> THE PROBLEM:
In the records that follow, find each line with "requests" and pull it out.

DATA FOR THIS EXERCISE section start

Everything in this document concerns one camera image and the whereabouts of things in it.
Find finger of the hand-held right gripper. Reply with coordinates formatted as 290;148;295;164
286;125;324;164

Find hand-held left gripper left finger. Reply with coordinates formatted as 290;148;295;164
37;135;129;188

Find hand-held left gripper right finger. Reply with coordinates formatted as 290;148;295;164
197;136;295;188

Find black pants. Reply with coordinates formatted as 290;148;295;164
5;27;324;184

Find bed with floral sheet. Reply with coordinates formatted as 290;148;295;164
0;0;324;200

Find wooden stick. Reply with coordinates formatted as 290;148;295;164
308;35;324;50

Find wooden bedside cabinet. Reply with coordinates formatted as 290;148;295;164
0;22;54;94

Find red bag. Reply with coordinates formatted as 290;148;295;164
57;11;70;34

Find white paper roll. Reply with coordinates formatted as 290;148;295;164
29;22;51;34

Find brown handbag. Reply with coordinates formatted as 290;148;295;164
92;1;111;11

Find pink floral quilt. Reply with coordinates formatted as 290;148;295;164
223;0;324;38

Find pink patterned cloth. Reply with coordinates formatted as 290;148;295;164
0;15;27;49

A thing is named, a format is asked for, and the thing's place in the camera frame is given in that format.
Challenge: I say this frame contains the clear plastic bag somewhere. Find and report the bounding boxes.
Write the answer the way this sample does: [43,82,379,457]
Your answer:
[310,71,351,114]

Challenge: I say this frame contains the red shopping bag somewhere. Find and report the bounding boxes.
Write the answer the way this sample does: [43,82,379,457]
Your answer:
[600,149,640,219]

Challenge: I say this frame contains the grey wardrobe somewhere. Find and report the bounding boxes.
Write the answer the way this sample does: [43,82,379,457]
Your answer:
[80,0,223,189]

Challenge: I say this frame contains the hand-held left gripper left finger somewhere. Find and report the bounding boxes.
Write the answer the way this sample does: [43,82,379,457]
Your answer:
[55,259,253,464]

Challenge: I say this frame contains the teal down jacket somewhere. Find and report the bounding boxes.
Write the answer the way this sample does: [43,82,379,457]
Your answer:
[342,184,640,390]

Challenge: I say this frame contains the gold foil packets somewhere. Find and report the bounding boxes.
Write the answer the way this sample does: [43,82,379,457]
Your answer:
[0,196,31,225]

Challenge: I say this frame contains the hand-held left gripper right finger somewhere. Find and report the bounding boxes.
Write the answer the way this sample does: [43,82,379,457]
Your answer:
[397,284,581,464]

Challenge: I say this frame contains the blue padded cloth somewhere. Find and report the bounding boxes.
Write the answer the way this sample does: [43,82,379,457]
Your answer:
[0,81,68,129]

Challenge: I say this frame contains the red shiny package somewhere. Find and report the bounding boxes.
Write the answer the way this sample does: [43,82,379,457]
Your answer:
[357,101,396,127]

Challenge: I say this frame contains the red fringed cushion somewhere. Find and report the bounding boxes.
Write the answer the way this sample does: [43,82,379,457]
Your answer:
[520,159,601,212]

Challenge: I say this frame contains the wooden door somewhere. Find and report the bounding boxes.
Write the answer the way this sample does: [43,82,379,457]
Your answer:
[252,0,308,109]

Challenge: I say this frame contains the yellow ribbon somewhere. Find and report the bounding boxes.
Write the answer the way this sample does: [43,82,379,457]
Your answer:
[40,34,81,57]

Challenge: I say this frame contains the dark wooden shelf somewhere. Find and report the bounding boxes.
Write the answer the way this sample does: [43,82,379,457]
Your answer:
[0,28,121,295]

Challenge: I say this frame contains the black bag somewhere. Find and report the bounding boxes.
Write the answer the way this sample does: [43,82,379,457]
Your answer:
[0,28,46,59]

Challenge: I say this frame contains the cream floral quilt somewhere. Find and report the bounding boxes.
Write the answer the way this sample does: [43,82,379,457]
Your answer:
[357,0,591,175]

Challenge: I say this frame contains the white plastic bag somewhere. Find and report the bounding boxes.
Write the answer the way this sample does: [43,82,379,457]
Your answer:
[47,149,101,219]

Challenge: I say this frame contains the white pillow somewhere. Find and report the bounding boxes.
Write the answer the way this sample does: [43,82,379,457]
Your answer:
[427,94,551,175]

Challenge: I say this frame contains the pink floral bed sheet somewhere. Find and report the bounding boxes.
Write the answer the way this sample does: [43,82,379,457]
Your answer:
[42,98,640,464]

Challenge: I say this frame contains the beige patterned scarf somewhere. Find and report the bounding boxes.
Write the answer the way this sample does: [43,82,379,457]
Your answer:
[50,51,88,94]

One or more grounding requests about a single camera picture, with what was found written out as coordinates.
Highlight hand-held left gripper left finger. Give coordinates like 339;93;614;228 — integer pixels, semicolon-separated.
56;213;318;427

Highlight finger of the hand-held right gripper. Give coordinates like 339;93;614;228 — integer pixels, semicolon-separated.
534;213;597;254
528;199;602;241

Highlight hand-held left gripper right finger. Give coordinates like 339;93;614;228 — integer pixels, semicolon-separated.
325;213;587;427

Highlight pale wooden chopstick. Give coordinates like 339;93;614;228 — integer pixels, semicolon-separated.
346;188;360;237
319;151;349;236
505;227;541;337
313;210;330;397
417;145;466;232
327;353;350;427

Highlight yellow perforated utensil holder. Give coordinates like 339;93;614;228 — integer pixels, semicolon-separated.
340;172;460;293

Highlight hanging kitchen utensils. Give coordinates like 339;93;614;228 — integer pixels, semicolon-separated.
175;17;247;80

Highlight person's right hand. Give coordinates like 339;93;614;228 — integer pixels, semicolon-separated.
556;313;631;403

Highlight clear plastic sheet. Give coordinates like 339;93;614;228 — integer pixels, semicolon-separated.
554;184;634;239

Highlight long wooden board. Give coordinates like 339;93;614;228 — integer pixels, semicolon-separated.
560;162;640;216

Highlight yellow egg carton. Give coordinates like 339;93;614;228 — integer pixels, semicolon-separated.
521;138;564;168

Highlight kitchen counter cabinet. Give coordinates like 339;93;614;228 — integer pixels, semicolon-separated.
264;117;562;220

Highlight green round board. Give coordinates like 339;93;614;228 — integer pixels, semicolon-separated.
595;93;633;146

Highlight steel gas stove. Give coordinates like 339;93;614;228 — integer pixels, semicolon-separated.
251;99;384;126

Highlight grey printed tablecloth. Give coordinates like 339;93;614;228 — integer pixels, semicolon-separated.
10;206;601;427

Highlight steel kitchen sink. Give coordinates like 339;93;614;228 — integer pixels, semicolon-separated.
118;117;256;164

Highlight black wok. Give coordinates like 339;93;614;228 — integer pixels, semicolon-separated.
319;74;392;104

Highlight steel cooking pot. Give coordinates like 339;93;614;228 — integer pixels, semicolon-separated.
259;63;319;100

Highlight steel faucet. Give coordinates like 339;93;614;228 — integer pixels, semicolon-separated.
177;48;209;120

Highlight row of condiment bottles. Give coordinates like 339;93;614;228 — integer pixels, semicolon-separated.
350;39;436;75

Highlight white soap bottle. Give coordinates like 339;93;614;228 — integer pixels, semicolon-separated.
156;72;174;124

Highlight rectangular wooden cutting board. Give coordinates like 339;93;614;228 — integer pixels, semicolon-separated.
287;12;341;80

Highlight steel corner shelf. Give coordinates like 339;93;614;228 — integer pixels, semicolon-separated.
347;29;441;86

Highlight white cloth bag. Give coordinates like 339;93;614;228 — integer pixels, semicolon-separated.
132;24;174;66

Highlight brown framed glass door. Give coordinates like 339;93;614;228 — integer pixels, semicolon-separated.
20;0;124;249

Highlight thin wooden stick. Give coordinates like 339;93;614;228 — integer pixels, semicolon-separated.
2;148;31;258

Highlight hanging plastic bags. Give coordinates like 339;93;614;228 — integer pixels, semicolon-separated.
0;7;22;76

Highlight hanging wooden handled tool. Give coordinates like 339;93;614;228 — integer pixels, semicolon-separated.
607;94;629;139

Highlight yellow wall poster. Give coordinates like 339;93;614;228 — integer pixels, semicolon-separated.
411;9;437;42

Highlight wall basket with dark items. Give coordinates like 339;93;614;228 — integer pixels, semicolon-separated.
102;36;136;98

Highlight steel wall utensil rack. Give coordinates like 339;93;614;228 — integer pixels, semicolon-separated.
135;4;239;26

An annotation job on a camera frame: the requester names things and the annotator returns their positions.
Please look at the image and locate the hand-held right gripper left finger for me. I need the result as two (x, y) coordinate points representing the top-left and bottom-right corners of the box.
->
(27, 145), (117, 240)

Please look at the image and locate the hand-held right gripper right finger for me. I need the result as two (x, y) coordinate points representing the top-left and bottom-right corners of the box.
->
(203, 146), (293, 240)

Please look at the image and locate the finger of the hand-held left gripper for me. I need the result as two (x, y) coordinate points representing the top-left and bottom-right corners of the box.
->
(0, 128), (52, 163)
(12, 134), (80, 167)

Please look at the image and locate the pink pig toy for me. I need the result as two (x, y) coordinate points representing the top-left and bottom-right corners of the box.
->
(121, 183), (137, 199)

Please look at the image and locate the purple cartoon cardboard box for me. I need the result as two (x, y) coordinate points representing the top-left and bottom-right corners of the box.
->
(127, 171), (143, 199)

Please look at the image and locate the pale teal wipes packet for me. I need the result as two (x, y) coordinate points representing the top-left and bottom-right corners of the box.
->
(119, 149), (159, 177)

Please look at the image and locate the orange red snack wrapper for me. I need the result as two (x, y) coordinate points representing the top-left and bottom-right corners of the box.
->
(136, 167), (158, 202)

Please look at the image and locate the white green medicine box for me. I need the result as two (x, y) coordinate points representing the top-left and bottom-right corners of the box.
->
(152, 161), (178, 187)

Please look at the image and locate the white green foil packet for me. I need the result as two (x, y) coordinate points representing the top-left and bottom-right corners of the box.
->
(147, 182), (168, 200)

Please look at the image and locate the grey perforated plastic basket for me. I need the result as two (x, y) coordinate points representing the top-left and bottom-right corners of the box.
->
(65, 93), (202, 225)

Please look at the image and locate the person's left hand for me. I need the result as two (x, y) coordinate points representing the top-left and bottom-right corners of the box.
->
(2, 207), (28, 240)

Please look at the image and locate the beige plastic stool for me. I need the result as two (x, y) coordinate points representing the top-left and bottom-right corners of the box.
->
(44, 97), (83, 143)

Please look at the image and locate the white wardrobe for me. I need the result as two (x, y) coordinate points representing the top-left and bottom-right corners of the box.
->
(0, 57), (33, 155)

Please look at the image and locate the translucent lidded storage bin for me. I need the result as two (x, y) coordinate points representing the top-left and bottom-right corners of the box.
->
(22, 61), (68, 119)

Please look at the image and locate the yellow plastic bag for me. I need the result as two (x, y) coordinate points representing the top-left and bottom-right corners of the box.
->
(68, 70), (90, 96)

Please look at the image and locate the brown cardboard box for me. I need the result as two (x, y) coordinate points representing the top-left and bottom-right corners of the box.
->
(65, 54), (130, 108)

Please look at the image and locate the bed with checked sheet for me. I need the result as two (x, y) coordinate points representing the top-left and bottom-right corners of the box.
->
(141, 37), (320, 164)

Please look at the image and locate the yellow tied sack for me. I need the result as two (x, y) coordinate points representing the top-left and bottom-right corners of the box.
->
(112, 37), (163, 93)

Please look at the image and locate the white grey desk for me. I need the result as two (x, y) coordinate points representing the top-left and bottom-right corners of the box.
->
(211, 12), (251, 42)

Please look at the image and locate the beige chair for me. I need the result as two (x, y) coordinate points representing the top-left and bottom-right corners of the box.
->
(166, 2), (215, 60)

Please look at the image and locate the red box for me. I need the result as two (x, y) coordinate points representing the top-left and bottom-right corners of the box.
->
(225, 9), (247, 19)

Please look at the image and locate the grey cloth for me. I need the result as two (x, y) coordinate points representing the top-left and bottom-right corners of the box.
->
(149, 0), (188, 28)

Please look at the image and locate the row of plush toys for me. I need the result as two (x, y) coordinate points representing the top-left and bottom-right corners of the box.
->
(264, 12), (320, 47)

DATA FOR THIS EXERCISE section end
DATA FOR THIS EXERCISE section start

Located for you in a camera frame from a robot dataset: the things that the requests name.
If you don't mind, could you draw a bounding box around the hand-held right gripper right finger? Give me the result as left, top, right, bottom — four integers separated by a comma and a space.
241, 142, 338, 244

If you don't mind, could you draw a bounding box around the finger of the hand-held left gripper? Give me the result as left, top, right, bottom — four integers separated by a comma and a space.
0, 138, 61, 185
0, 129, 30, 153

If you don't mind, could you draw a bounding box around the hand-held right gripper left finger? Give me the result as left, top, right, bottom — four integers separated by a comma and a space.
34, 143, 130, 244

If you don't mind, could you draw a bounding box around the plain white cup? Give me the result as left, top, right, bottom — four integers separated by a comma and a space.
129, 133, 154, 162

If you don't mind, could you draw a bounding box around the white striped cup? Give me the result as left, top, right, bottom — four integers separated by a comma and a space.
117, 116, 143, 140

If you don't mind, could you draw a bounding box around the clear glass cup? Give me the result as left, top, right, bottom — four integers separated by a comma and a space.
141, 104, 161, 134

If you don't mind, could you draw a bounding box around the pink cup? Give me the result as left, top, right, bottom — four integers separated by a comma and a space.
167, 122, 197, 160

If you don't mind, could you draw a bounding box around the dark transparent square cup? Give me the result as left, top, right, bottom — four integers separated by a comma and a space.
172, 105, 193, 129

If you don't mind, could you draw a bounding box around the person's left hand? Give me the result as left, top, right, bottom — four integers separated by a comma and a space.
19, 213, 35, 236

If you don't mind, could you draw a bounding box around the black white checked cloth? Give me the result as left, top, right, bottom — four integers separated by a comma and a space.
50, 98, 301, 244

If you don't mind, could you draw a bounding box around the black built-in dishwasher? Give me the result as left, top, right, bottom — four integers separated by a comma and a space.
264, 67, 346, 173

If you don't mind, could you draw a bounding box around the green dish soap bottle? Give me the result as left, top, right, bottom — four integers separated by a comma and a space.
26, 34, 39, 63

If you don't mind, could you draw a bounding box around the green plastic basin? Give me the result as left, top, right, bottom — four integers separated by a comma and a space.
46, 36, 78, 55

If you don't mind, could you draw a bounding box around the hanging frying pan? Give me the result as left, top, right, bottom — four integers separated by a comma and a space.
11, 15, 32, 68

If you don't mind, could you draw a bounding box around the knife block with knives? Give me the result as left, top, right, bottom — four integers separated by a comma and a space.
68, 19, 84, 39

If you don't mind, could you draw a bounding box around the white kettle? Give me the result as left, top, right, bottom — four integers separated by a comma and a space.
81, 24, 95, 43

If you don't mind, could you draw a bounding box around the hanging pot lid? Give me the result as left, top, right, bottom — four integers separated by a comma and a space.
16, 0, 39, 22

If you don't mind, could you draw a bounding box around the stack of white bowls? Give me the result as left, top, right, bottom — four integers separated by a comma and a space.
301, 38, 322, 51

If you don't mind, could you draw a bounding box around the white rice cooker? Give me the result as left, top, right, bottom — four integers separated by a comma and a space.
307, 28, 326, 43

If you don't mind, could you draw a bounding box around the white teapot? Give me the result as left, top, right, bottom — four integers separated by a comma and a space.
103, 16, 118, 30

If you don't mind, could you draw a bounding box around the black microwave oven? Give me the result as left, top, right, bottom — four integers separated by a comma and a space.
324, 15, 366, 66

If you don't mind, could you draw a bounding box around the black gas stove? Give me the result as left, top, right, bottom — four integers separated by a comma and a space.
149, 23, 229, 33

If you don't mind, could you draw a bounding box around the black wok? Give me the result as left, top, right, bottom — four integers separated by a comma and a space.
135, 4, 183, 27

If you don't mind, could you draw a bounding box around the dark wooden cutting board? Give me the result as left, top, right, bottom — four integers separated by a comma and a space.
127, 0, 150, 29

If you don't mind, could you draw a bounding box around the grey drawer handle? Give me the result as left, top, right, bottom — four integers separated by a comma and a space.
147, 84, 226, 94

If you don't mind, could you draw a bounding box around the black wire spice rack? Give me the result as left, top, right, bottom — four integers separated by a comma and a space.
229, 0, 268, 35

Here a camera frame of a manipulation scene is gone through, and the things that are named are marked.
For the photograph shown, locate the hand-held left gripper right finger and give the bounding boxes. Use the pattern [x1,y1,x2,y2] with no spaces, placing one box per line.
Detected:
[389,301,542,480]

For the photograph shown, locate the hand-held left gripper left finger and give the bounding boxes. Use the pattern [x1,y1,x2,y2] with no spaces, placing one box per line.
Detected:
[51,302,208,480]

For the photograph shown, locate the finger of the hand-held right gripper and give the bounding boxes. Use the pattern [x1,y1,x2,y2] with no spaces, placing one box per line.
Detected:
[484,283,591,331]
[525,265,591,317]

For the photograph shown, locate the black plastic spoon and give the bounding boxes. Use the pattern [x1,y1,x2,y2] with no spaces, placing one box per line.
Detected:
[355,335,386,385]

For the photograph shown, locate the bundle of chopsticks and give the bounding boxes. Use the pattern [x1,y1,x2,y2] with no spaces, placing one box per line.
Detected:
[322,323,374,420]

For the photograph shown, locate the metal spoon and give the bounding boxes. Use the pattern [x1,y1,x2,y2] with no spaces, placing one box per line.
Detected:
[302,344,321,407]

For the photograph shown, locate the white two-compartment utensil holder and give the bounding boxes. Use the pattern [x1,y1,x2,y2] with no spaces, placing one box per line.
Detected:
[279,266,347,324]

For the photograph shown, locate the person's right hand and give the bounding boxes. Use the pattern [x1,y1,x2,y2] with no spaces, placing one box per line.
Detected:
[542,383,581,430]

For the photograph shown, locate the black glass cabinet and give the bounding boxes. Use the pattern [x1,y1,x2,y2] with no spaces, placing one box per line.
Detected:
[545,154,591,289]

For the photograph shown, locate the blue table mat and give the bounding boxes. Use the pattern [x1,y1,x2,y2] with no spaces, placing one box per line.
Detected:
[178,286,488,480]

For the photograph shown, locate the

DATA FOR THIS EXERCISE section end
DATA FOR THIS EXERCISE section start

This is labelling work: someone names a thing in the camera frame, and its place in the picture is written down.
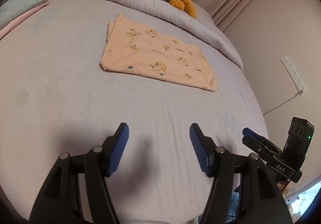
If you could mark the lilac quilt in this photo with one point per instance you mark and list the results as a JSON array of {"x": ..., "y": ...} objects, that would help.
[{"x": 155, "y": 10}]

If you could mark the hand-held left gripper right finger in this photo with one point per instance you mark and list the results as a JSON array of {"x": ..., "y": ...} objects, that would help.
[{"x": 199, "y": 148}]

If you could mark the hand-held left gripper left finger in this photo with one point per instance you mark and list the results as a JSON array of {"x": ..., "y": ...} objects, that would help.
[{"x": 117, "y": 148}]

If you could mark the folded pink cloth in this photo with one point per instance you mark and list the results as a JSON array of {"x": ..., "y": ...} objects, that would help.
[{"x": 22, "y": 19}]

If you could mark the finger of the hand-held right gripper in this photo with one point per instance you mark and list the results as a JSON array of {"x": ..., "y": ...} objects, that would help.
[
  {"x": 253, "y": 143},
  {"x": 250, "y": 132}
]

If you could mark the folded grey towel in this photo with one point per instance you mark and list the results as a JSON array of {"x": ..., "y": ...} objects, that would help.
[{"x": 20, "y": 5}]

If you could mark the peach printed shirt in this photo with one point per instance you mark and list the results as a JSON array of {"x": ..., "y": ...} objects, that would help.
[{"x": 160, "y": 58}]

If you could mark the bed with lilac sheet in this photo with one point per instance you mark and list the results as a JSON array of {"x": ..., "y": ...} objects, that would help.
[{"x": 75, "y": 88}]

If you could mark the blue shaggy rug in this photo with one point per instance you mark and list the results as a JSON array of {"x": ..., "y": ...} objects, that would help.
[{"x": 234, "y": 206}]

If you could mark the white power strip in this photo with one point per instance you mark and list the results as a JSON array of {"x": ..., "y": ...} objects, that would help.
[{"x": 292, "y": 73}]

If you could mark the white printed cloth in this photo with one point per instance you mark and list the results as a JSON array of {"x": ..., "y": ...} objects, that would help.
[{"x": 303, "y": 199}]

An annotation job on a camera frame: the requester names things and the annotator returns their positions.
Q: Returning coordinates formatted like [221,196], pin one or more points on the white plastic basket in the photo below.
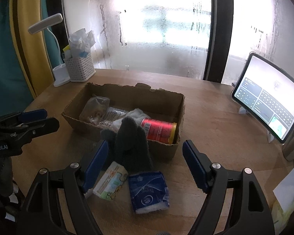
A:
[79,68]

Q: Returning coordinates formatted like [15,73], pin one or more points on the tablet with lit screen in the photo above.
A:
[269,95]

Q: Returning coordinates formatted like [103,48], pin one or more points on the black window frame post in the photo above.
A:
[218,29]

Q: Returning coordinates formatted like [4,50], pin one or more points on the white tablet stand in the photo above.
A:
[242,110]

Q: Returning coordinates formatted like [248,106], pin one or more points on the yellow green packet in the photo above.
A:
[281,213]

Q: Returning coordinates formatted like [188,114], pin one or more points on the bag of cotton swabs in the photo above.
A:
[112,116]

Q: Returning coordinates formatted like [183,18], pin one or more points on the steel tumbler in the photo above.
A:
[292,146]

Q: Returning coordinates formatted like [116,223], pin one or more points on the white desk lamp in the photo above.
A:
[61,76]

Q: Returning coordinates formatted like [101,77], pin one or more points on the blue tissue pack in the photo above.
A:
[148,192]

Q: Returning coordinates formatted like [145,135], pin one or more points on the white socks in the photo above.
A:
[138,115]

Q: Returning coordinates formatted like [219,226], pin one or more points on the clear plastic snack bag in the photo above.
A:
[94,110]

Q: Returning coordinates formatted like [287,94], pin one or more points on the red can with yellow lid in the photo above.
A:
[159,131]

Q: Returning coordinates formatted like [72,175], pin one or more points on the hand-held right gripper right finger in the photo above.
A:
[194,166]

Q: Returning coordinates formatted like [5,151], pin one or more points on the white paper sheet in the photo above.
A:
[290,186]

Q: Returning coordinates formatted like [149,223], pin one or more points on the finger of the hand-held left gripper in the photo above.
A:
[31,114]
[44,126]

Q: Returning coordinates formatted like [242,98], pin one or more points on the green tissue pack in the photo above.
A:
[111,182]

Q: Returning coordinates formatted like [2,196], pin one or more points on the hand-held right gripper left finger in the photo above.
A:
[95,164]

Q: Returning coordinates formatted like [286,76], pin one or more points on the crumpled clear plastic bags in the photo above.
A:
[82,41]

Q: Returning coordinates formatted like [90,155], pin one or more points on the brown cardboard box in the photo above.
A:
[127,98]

DATA FOR THIS EXERCISE section end

> ANSWER SPACE:
One or more grounding requests about a single camera picture, with what was found written out as coordinates.
Located for you in a camera frame from a robot dataset: the things that the requests name.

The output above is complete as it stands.